Exercise objective:
Reproduce the listing below word for word.

Input data:

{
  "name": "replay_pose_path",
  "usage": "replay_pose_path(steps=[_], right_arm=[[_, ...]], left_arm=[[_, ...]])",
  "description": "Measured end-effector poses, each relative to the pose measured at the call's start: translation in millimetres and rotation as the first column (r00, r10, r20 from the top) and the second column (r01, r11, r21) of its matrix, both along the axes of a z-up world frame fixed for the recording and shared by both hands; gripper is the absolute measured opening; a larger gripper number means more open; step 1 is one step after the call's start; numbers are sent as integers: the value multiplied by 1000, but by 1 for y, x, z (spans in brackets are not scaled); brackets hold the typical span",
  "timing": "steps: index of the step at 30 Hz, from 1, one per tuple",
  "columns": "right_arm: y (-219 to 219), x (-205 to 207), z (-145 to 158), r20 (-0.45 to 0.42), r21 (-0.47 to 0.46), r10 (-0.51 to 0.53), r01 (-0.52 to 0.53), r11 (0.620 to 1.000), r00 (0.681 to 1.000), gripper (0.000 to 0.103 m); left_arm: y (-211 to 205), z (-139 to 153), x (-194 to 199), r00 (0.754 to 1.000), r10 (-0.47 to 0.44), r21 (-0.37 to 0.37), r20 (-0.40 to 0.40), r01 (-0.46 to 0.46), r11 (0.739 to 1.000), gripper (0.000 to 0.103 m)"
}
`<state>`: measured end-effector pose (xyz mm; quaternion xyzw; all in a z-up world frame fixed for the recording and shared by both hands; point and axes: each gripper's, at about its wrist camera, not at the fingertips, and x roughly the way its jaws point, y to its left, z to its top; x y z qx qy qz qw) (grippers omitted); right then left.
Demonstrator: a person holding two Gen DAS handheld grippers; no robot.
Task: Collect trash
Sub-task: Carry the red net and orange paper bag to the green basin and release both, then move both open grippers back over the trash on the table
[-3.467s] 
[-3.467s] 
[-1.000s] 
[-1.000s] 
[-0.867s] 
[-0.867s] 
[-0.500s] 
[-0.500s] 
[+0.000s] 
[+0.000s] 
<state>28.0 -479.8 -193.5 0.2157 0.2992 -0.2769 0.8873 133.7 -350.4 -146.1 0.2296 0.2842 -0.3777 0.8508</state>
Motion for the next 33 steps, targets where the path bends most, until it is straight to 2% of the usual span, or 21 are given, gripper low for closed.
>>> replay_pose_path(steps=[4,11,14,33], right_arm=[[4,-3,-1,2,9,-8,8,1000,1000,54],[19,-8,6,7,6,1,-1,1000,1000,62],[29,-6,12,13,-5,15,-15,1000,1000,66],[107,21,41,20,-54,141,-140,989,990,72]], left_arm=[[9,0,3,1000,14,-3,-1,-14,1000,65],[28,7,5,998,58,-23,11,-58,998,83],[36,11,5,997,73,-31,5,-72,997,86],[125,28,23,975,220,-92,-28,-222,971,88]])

Your response:
{
  "name": "replay_pose_path",
  "usage": "replay_pose_path(steps=[_], right_arm=[[_, ...]], left_arm=[[_, ...]])",
  "description": "Measured end-effector poses, each relative to the pose measured at the call's start: translation in millimetres and rotation as the first column (r00, r10, r20 from the top) and the second column (r01, r11, r21) of its matrix, both along the axes of a z-up world frame fixed for the recording and shared by both hands; gripper is the absolute measured opening; a larger gripper number means more open; step 1 is one step after the call's start; numbers are sent as integers: the value multiplied by 1000, but by 1 for y, x, z (spans in brackets are not scaled); brackets hold the typical span",
  "timing": "steps: index of the step at 30 Hz, from 1, one per tuple",
  "columns": "right_arm: y (-219 to 219), x (-205 to 207), z (-145 to 158), r20 (-0.45 to 0.42), r21 (-0.47 to 0.46), r10 (-0.51 to 0.53), r01 (-0.52 to 0.53), r11 (0.620 to 1.000), r00 (0.681 to 1.000), gripper (0.000 to 0.103 m); left_arm: y (-211 to 205), z (-139 to 153), x (-194 to 199), r00 (0.754 to 1.000), r10 (-0.47 to 0.44), r21 (-0.37 to 0.37), r20 (-0.40 to 0.40), r01 (-0.46 to 0.46), r11 (0.739 to 1.000), gripper (0.000 to 0.103 m)"
}
`<state>`: measured end-effector pose (xyz mm; quaternion xyzw; all in a z-up world frame fixed for the recording and shared by both hands; point and axes: each gripper's, at about its wrist camera, not at the fingertips, and x roughly the way its jaws point, y to its left, z to its top; x y z qx qy qz qw) (grippers omitted); right then left.
Demonstrator: a person holding two Gen DAS handheld grippers; no robot.
Task: Collect trash
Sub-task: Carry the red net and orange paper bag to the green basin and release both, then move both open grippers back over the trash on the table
[-3.467s] 
[-3.467s] 
[-1.000s] 
[-1.000s] 
[-0.867s] 
[-0.867s] 
[-0.500s] 
[-0.500s] 
[+0.000s] 
[+0.000s] 
<state>28.0 -479.8 -193.5 0.2157 0.2992 -0.2769 0.8873 133.7 -350.4 -146.1 0.2296 0.2842 -0.3777 0.8508</state>
Motion for the next 33 steps, targets where the path bends most, until it is straight to 2% of the usual span, or 21 are given, gripper low for closed.
>>> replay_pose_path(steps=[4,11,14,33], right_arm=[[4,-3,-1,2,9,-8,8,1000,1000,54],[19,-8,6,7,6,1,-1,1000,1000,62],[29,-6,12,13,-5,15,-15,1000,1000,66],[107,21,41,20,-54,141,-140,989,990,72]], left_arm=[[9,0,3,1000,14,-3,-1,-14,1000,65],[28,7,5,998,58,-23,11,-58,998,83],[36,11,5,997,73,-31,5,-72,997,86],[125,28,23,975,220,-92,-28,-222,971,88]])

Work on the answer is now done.